PSL Private Section Domains WHOIS Checker

[groundcat]

This PR is related to #1996. It introduces the tools/private_domains_checker, a Python script created to fetch data from the PSL and check the domain status and expiry dates of the private section domains. It performs WHOIS checks on these domains and saves the results into CSV files for manual review.

Please feel free to make any edits!

The README file has been updated to reflect the usage instructions.

Example CSV outputs from real PSL data:

• Example datasets

[simon-friedberger]

I know this would be a big ask but would you be interested in trying to integrating this with the Go validator in https://github.com/publicsuffix/list/tree/master/tools/internal/parser? The idea being, that this can eventually be used to automatically add DNS & whois information to PRs with a Github action. However, that requires a little bit more effort from the parser to determine which sections have changed so only problems in the relevant section can be displayed. But integration would probably just mean providing a function that takes a URL and returns a summary of the status, like "expires in >2y/has expired/...". This is not super important because the two things do something fairly different but it might still be nice if we could share code here.

[dnsguru]

This PR is related to #1996. It introduces the tools/private_domains_checker, a Python script created to fetch data from the PSL and check the domain status and expiry dates of the private section domains. It performs WHOIS checks on these domains and saves the results into CSV files for manual review.

Please feel free to make any edits!

The README file has been updated to reflect the usage instructions.

Example CSV outputs from real PSL data:

• All domains
• NXDOMAIN
• Expired

Separate from the dialog here, I noted in an issue in @groundcat 's repo that identifying the [client|server]Hold status domain names into a separate file would be beneficial. Domains with either of those statuses almost always get that status for a reason that would make the domain something that should not be on the PSL, PLUS the domain would be NXD as those statuses cause the domain name to not be listed with NS delegation in their TLD zone files.

[groundcat]

The author of the whois package has declared it unsupported, is there an alternative?

Thank you for spotting this issue. I have replaced it with the whoisdomain package, which is recommended by the author of the retired whois package.

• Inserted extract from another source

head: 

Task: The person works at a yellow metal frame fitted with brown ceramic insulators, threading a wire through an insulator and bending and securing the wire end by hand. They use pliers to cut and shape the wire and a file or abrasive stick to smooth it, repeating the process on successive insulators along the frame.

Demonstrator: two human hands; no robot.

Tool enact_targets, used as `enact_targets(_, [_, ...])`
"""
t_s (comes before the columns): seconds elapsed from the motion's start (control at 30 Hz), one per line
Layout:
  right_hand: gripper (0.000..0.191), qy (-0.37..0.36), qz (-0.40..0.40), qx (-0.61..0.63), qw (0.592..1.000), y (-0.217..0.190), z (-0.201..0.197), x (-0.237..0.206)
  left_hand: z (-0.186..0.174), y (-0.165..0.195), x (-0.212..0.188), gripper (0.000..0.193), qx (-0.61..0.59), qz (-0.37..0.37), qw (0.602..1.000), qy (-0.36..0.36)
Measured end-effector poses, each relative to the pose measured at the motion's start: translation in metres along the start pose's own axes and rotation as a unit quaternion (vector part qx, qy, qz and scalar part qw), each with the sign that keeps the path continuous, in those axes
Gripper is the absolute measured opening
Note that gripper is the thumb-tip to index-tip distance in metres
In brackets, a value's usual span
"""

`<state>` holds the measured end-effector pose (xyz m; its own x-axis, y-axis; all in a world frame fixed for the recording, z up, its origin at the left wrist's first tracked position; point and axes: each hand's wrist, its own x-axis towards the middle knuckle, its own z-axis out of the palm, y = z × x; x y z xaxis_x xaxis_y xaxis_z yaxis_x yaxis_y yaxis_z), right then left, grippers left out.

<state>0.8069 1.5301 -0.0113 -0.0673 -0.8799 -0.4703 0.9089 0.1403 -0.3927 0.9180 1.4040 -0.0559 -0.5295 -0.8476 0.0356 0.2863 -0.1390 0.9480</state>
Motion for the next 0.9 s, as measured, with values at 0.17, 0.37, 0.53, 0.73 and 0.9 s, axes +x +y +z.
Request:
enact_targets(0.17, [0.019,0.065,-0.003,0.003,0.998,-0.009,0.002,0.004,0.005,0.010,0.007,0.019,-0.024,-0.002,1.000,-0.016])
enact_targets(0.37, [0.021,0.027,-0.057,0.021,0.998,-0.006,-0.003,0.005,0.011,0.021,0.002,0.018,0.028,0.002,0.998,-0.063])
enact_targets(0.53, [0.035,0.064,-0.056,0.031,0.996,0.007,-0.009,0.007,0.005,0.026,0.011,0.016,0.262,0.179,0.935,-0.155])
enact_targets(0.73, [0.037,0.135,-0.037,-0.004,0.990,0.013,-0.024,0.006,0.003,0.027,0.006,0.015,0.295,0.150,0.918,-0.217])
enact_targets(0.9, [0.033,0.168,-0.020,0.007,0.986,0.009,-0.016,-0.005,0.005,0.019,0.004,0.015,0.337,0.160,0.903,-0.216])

Update: I just realized that I was initially using the python-whois package, not the whois package that has been deprecated, even though both were developed by the same author. The python-whois package appears to be under active development. The main difference is that python-whois maintains its own list of whois servers, while the whoisdomain package relies on the Linux whois utility so basically it takes the whois data from the os and parses the information from it. I might use both packages and make one a fallback solution when the other returns null results.

[groundcat]

I noted in an issue in @groundcat 's repo that identifying the [client|server]Hold status domain names into a separate file would be beneficial

Thanks for the input. I added a new filter to get a CSV list of domains with any form of hold status, and another filter for CSV files with domains expiring within 2 years. I guess the latter might not be very useful at the moment since a handful of them are expiring less than 2 years and were probably submitted before the requirement was established, so they might not be aware of it, similar to the requirement for keeping the _psl TXT records at all times.

[simon-friedberger]

My stance is that we want to be strict on the _psl DNS entry but lax with the expiration times because it's often impossible to check for us and often impossible to get >2y for the requester.